Ngboko Mirotiga PA1, Ignaleamoko N E épouse Gambo4, Tapande Yakossa EE3 épouse Maka, Diberbekoi Nouganga E2, Oumarou Y4, Ndakala S1, Doui Doumgba A1, Nghario L2
1- Service de Chirurgie générale. CHU de l’Amitié Sino Centrafricaine de Bangui.
2- Service de Chirurgie générale, CHU Maman Elisabeth Domitien de Bimbo, République Centrafricaine
3- Servie d’Anatomie Pathologique, Laboratoire National de Biologie Clinique et de Santé Publique. Bangui (RCA).

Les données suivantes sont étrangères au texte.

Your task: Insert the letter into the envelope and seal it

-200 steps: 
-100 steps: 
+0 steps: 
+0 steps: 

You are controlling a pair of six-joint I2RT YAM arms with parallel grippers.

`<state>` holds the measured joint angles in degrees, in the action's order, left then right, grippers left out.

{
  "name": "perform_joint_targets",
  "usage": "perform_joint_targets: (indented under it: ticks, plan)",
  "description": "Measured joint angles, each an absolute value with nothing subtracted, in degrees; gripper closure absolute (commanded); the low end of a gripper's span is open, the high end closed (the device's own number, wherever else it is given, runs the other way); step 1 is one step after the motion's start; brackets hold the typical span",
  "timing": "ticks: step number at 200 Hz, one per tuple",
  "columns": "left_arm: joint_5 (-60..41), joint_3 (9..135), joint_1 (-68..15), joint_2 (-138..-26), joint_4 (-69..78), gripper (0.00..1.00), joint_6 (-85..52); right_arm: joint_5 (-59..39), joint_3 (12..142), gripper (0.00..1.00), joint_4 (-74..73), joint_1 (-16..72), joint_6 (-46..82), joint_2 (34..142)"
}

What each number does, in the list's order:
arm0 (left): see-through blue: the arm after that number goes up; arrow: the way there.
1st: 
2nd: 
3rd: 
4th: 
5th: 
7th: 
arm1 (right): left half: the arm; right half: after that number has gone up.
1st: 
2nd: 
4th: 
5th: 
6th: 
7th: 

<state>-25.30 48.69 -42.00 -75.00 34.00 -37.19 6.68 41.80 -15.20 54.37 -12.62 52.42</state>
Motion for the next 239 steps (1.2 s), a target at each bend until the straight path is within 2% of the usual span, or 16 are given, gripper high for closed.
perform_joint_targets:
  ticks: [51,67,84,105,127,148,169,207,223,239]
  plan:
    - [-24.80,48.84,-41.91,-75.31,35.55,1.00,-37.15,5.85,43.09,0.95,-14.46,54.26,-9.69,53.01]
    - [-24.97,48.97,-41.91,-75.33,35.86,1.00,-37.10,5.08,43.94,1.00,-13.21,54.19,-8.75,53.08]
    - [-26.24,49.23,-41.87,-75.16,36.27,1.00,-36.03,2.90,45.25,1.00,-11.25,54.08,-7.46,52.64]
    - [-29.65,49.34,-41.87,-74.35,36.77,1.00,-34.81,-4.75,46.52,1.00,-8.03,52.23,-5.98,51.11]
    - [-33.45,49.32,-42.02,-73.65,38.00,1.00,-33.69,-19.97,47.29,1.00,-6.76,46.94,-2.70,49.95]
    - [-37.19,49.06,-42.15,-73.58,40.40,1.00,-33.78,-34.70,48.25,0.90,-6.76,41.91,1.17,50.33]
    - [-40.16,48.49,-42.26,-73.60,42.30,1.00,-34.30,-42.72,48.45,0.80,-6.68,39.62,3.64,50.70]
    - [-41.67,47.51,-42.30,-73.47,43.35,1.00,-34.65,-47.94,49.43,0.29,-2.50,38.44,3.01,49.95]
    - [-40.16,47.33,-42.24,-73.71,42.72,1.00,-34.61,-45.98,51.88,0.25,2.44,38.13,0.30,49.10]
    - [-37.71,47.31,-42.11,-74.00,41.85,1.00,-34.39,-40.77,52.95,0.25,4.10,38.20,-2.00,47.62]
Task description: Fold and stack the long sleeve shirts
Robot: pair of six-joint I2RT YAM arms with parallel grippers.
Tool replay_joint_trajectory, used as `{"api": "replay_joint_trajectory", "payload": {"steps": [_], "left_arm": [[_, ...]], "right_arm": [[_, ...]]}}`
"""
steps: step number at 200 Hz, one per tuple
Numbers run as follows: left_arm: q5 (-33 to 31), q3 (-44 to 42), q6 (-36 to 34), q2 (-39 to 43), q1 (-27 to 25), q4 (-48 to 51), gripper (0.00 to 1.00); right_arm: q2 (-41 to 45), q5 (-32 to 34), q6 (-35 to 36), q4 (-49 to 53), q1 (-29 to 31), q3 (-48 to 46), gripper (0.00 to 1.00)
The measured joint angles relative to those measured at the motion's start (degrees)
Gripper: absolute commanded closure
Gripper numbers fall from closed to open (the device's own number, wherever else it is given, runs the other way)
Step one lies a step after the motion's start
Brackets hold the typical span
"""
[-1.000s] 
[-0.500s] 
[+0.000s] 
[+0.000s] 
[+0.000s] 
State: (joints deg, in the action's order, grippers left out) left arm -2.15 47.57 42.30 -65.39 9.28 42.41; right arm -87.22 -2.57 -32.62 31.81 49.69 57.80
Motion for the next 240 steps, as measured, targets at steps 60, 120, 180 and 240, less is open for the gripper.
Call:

4- Service d’hepato-gastroenterologie. CHU de l’Amitié Sino Centrafricaine de Bangui
Correspondance : Dr Pétula Anicette NGBOKO MIROTIGA
BP : 2166 Bangui, RCA.
Tél : +236 75741822. E-mail : [email protected]
RESUME
Introduction : le carcinome épidermoïde est le type histologique le plus fréquent (95%) des cancers de l’anus. l’objectif de cette étude était d’en décrire les aspects épidémiologiques, cliniques et thérapeutiques.
Matériel et Méthodes : il s’agissait d’une étude rétrospective d’une durée de 10 ans concernant les dossiers médicaux des patients suivis dans le service de chirurgie générale de CHU de l’amitié sinocentrafricaine de Bangui pour un carcinome épidermoïde de l’anus histologiquement prouvé.
Résultats : pendant la période d’étude, nous avions enregistrée 7 cas. La fréquence était de 6,67% par rapport aux cancers colorectaux et anaux. L’âge moyen était de 42,71+/ – 6,75 ans .Le sexe féminin représentait 5cas/7, avec un sex ratio de 2,5.Tous les patients étaient des célibataires avec des enfants. Le multipartenariat sexuel était noté chez tous les patients, 6 patients/7 consommaient de l’alcool et fumaient, 5/7 étaient immunodéprimés par le VIH. Le délai moyen de consultation après le début de la symptomatologie était de 13 mois. L’anuscopie était pratiquée chez tous les patients et avait mis en évidence des lésions ulcero -bourgeantes nécrotiques et hémorragiques dans 3 cas, des ulcérations du canal anal saignant au contact dans 2 cas , et des condylomes en voie d’ulcération dans 2 cas. L’examen anatomopathologique fait sur les biopsies avait confirmé le carcinome épidermoïde de l’anus dans tous les cas. Deux (2) patients avaient déjà des métastases. Seulement 2 patients avaient bénéficié d’une chimiothérapie. La radiothérapie n’était pas disponible. L’amputation abdominopéritonéale était pratiquée chez 2 patients et la colostomie de dérivation chez 3 patients.
Conclusion : un examen de la marge et du canal anal doit être proposé à tous les patients à risque au cours de leur consultation ou du suivi programmé.
Mots clés : carcinome épidermoïde, anus, épidémiologe, clinique, traitement.